→ Exercise directions
Print, exactly as they appear in the listing below, the lines from the line with "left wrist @" to the line with "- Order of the", with both end lines kept.

→ Records shown
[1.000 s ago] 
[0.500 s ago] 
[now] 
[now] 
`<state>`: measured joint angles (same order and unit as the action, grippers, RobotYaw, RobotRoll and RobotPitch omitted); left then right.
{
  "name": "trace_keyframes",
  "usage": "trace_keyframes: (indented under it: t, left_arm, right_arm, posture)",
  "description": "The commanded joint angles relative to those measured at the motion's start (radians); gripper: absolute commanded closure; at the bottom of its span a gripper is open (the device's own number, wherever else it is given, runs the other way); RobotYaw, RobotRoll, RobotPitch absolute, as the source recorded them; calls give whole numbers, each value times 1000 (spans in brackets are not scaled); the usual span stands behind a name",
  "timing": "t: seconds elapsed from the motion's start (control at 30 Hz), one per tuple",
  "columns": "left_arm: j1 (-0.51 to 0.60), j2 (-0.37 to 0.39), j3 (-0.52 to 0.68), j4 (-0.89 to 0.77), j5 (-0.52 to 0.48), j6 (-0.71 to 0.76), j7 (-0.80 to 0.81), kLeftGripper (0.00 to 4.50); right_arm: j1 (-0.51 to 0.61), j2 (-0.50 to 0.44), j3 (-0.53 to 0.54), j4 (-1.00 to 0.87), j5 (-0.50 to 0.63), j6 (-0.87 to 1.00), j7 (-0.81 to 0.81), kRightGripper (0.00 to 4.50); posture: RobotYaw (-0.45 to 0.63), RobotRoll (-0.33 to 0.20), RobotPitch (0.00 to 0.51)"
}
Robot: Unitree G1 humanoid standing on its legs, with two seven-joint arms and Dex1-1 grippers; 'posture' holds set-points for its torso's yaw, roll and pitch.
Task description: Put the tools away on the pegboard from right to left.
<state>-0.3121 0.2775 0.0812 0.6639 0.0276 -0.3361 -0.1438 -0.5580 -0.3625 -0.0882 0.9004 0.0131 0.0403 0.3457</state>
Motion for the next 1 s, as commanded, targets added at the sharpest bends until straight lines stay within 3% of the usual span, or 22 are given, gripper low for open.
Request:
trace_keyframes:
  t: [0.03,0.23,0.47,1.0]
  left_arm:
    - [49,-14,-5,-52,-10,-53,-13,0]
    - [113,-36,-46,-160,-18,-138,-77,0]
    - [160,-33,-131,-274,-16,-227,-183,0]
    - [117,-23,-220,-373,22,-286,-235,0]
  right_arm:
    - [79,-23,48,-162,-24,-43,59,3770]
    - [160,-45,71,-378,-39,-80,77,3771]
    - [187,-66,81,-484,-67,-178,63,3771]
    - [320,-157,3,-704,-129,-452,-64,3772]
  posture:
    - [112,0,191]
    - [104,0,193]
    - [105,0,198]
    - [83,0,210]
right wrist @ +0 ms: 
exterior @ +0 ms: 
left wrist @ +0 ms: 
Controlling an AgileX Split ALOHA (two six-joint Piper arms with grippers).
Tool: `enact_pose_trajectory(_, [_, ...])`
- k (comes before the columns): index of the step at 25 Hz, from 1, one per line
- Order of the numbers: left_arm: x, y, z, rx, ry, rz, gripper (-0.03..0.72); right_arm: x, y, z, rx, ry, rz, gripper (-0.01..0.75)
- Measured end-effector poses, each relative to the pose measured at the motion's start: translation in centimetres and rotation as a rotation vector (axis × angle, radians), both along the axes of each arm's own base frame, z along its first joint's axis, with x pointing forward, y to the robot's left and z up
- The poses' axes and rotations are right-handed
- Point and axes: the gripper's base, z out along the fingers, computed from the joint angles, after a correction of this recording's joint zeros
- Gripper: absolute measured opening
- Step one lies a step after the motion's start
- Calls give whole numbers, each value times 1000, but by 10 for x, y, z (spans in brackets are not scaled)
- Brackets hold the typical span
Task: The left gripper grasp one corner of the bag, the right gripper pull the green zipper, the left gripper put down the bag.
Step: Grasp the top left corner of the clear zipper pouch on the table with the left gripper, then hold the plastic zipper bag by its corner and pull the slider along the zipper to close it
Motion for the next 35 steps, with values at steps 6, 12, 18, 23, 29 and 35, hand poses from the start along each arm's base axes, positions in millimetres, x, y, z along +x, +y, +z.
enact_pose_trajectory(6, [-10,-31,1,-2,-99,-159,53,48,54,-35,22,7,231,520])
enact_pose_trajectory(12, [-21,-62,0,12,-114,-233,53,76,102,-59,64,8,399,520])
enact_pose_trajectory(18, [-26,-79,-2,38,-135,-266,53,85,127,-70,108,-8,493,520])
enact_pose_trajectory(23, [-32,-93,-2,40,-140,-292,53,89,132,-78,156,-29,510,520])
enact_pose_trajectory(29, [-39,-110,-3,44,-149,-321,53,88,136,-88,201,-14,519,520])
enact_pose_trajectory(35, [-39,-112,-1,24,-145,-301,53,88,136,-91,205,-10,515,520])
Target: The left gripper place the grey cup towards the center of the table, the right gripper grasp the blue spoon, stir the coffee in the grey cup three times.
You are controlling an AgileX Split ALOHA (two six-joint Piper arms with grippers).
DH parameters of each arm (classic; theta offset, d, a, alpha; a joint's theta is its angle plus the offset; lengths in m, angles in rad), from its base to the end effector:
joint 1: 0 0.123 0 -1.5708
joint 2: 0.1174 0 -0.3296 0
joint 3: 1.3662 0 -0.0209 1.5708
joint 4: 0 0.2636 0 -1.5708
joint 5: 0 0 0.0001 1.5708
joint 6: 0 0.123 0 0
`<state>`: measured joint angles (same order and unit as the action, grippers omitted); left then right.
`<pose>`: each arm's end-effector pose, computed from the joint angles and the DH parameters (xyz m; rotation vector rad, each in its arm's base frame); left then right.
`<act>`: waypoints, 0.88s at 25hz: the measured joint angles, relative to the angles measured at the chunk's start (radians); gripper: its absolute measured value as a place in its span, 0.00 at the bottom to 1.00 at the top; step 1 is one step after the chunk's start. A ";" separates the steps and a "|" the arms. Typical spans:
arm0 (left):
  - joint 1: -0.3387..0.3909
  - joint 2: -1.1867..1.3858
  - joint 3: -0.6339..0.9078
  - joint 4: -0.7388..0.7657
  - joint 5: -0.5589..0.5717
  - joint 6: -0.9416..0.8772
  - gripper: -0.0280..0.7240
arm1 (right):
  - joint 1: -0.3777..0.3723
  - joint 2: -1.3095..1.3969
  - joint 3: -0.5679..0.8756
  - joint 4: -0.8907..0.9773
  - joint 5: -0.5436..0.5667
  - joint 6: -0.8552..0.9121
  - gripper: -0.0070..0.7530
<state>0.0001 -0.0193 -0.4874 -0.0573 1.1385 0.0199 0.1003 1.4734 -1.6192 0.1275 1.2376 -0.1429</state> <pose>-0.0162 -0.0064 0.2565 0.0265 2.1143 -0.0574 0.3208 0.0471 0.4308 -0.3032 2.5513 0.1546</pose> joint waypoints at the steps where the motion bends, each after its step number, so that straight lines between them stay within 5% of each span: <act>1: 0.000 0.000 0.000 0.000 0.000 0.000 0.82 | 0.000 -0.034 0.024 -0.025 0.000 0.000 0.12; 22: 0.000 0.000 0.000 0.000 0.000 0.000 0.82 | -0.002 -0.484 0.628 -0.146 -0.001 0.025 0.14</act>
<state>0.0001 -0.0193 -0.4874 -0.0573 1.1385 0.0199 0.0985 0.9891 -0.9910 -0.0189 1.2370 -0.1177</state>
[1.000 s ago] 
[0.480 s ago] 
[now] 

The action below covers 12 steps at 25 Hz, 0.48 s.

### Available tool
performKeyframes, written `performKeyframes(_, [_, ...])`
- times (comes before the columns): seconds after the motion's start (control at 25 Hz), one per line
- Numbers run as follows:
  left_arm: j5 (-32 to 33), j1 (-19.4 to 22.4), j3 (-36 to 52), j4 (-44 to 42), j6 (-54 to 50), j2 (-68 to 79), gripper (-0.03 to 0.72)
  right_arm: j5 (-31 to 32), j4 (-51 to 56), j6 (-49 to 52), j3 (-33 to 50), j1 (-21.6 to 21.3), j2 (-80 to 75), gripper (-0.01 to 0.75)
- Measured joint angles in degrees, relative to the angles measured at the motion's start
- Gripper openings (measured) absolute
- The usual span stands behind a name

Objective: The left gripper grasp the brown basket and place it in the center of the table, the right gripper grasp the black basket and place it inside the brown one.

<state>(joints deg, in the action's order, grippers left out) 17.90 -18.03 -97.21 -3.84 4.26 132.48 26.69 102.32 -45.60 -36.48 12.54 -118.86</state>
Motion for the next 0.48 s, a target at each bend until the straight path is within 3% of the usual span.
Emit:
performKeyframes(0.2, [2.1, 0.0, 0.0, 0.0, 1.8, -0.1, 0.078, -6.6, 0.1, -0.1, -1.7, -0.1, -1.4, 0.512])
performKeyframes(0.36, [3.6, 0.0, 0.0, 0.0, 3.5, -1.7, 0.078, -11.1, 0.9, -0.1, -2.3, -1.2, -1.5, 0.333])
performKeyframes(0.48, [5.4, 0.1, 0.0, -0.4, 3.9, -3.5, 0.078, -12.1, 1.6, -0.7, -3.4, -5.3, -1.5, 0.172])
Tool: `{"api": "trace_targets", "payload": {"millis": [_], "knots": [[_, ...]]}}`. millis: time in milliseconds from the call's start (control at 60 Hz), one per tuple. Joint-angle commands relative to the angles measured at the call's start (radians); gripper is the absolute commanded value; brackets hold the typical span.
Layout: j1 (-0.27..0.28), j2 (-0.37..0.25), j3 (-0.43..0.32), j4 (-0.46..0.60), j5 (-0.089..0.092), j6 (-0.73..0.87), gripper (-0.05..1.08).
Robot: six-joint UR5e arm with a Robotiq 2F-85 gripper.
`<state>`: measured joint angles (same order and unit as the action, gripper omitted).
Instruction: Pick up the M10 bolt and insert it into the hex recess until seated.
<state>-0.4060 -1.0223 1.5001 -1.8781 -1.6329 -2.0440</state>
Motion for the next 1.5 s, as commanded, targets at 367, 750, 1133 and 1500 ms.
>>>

→ Problem solution
left wrist @ +0 ms: 
Controlling an AgileX Split ALOHA (two six-joint Piper arms with grippers).
Tool: `enact_pose_trajectory(_, [_, ...])`
- k (comes before the columns): index of the step at 25 Hz, from 1, one per line
- Order of the numbers: left_arm: x, y, z, rx, ry, rz, gripper (-0.03..0.72); right_arm: x, y, z, rx, ry, rz, gripper (-0.01..0.75)

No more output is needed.